This lab focus on the configuration of a Catalyst 9300 switch and and a Ubuntu VM machine that has the necessary software dependencies to reproduce the MDT contents reviewed during the presentation.
You will access the lab via SSH. Please find below the actual lab environment and the instructions to continue.
Step 1: Identify your pod#.
Step 2: Open a terminal window and SSH to the VM for your pod. To SSH into the devices, copy/paste the below line into the terminal session. Replace the ## symbol on the SSH command with your pod number. Use the password given to you by the facilitator.
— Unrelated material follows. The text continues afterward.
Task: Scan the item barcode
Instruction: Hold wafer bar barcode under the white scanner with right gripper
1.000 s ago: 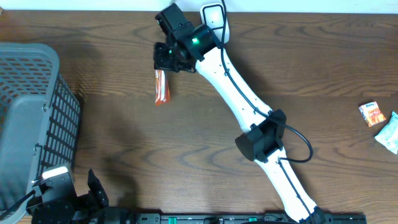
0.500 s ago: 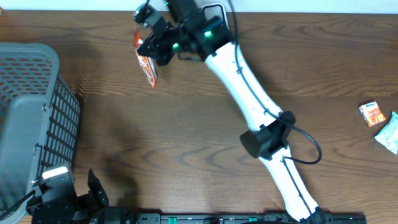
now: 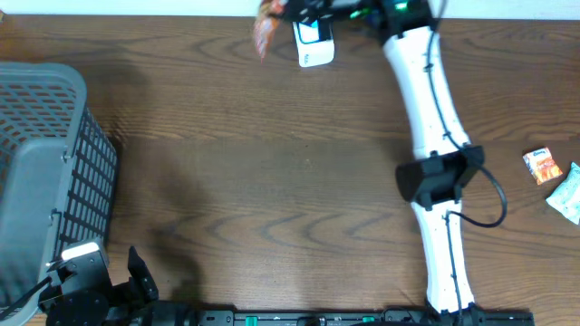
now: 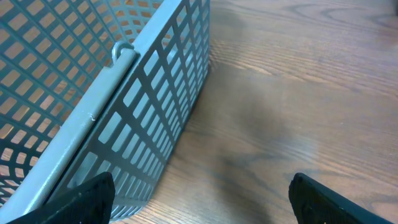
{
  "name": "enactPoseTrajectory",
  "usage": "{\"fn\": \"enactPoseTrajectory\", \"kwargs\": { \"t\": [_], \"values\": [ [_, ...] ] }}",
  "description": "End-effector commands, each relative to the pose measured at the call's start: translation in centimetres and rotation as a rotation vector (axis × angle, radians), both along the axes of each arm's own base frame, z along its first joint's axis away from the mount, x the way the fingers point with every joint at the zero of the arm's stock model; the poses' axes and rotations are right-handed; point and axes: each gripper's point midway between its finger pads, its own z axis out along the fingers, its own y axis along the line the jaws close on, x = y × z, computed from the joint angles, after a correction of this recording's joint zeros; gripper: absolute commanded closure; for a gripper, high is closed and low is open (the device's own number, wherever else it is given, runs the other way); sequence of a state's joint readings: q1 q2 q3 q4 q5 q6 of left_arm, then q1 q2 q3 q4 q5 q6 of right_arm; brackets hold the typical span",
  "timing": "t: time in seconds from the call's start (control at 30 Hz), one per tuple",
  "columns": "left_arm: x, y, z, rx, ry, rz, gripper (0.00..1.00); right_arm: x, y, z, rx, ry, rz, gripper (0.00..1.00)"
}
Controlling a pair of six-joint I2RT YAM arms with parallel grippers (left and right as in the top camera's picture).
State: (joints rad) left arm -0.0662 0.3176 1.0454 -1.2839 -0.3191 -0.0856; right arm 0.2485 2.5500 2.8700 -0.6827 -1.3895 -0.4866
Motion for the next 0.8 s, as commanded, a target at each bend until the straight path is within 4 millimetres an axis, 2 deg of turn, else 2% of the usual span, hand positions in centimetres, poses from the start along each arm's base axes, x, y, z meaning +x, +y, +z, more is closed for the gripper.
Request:
{"fn": "enactPoseTrajectory", "kwargs": {
  "t": [0.0, 0.2, 0.37, 0.43, 0.5, 0.67, 0.77],
  "values": [
    [-0.1, 0.1, -0.1, -0.003, -0.002, 0.007, 0.1, 0.2, -1.8, -1.7, 0.061, -0.001, 0.121, 0.98],
    [-0.1, 0.1, -0.1, -0.003, -0.002, 0.007, 0.1, 3.8, -1.4, -4.9, 0.073, -0.07, 0.094, 0.98],
    [-0.1, 0.1, -0.1, -0.003, -0.002, 0.007, 0.1, 7.3, -0.5, -7.1, 0.097, -0.064, -0.042, 0.98],
    [-0.1, 0.1, -0.1, -0.003, -0.002, 0.007, 0.1, 9.3, -0.5, -8.0, 0.117, -0.022, -0.135, 0.99],
    [-0.1, 0.1, -0.1, -0.003, -0.002, 0.007, 0.1, 11.2, -0.7, -8.9, 0.147, 0.011, -0.22, 0.99],
    [-0.1, 0.1, -0.1, -0.003, -0.002, 0.007, 0.1, 14.2, -2.3, -10.7, 0.246, 0.072, -0.351, 0.99],
    [-0.1, 0.1, -0.1, -0.003, -0.002, 0.007, 0.1, 15.8, -3.5, -12.9, 0.259, 0.127, -0.416, 0.99]
  ]
}}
ssh -p 3389 -L 18480:localhost:8480 -L 13000:localhost:3000 auto@128.107.223.2<##>
For example POD 04
ssh -p 3389 -L 18480:localhost:8480 -L 13000:localhost:3000 auto@128.107.223.204
For example POD 27
ssh -p 3389 -L 18480:localhost:8480 -L 13000:localhost:3000 auto@128.107.223.227
You may be asked to accept the certificate
Are you sure you want to continue connecting (yes/no/[fingerprint])?
Type, yes
to continue then press enter
After you approve the entry you should be able to see the following prompt:
Step 3: Open a second terminal window for telnet access into the C9300. To SSH into the devices, copy/paste the below line into the terminal session. Replace the ## symbol on the SSH command with your pod number. Use the password given to you by the facilitator.
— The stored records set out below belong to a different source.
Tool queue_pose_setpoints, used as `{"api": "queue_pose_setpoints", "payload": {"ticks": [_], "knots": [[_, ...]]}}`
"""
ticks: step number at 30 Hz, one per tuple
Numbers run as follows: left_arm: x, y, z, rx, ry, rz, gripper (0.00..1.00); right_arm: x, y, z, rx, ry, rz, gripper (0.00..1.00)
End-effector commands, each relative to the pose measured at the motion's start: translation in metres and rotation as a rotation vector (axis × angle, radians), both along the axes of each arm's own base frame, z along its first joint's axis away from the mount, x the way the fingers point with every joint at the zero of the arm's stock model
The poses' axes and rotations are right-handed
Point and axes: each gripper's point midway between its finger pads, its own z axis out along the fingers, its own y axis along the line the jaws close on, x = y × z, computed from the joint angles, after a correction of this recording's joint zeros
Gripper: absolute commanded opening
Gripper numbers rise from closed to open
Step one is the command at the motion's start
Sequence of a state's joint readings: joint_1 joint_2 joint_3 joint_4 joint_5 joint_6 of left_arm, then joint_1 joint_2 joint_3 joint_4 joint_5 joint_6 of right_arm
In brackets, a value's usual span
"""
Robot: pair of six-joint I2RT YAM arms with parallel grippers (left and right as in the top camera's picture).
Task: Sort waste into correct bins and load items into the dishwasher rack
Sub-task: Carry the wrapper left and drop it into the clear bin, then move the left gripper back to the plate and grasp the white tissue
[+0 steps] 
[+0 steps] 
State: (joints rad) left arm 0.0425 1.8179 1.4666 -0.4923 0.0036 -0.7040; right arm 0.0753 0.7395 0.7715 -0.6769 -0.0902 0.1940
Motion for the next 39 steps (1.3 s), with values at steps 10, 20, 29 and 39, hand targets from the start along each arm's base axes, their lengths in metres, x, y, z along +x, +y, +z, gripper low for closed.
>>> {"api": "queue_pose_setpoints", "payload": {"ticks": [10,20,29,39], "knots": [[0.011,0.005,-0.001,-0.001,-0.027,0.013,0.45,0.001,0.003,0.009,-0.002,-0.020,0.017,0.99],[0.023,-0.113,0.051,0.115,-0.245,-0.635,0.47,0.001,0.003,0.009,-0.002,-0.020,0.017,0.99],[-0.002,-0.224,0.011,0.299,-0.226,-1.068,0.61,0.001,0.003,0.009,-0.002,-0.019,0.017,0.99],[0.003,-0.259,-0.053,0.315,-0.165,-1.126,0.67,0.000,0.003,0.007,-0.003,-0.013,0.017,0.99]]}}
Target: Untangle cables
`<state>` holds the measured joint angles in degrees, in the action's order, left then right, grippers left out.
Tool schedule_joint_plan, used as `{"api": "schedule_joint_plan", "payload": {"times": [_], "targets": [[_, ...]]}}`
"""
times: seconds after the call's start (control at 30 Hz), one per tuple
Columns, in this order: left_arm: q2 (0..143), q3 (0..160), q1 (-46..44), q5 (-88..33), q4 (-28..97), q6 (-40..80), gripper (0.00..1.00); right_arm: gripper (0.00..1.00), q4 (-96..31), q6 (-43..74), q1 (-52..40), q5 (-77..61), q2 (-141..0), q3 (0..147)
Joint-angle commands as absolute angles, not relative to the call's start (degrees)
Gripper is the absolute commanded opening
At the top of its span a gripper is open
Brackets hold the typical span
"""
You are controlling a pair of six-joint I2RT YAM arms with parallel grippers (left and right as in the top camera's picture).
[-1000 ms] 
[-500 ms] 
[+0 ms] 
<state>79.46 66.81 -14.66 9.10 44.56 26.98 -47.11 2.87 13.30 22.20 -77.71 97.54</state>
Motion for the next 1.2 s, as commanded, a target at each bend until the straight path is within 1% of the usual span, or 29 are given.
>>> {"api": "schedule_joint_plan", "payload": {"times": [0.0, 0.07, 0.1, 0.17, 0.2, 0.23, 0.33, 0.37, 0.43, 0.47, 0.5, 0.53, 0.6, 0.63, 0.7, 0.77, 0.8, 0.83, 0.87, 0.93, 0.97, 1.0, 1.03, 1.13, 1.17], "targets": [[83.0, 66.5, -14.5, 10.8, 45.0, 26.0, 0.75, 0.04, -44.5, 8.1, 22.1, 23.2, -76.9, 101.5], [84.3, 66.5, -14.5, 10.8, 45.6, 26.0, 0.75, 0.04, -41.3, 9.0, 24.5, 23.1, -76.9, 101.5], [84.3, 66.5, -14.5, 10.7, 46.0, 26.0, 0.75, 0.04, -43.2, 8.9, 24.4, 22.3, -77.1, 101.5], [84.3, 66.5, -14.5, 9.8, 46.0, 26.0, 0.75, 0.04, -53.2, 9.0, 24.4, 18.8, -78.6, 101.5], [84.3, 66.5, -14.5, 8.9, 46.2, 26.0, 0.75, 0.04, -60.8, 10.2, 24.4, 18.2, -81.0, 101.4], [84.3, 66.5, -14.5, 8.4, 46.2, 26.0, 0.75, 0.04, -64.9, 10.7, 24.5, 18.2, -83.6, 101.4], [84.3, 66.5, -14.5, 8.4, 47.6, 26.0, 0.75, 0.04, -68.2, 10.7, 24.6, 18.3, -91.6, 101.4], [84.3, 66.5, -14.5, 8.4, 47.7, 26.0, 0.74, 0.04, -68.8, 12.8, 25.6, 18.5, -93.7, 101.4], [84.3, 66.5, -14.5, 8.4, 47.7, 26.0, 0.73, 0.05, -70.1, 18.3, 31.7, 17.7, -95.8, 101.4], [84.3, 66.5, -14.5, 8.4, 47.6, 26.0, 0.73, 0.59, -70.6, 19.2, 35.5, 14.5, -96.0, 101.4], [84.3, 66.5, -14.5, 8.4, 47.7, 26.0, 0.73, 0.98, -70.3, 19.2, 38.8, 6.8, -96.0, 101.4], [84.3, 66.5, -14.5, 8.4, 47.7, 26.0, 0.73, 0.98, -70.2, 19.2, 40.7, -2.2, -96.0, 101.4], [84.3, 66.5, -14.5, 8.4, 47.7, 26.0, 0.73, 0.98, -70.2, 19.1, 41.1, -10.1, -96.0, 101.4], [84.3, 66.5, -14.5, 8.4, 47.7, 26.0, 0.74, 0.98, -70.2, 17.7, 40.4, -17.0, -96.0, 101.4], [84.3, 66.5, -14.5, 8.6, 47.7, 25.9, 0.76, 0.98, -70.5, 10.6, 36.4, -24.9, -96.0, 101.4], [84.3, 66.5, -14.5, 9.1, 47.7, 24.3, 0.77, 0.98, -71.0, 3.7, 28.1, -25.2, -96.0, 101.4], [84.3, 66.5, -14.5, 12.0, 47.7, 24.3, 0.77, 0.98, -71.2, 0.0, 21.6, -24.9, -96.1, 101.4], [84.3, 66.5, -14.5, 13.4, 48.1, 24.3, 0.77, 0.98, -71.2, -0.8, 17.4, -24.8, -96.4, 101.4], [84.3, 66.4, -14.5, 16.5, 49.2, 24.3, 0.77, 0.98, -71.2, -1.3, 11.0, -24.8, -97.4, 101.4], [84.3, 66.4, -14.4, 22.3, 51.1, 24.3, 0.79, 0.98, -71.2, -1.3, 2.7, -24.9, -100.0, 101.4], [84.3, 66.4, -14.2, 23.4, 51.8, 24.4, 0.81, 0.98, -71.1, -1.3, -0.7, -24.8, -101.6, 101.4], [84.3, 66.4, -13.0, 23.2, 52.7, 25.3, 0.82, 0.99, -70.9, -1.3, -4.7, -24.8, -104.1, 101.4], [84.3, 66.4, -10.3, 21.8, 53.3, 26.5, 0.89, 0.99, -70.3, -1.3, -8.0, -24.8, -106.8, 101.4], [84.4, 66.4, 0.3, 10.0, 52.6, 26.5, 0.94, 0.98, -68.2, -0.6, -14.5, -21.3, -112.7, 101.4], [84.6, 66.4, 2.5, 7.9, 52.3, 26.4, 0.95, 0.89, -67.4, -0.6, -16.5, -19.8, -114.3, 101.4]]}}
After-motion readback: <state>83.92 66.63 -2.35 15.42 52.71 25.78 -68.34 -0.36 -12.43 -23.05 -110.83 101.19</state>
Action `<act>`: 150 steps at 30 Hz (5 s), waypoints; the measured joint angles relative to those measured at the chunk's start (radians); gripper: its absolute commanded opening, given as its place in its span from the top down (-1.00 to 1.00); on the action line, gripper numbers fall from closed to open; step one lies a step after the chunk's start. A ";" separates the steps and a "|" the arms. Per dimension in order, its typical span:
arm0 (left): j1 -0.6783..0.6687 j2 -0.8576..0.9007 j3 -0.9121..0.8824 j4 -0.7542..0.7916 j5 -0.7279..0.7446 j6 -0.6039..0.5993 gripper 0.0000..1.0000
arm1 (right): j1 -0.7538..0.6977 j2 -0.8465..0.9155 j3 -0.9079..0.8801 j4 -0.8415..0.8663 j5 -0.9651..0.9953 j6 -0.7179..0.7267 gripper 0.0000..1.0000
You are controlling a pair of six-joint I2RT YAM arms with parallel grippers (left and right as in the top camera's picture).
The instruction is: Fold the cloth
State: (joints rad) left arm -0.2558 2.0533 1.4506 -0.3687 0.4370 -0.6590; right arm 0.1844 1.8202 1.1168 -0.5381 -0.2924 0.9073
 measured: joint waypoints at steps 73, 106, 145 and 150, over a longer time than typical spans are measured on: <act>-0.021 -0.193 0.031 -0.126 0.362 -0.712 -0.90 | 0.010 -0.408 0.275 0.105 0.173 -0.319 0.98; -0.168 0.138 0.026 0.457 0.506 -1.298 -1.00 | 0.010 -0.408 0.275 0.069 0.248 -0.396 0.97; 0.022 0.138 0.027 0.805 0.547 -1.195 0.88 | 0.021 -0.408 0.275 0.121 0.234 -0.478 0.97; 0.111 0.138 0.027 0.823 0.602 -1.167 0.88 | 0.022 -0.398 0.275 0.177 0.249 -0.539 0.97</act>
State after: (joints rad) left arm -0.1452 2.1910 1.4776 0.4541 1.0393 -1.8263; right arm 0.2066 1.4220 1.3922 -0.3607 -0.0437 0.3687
ssh -p 3389 auto@128.107.223.2<##>
Remember to reaplce ## with your POD ID # !
Telnet into the Catalyst 9300 into the second terminal window. Use the following credentials: admin / Cisco123
- Once you finished accesing via SSH and telnet into the VM and the switch respectively, this is how you should see them:
Login to YANG Suite and load the CPU YANG model.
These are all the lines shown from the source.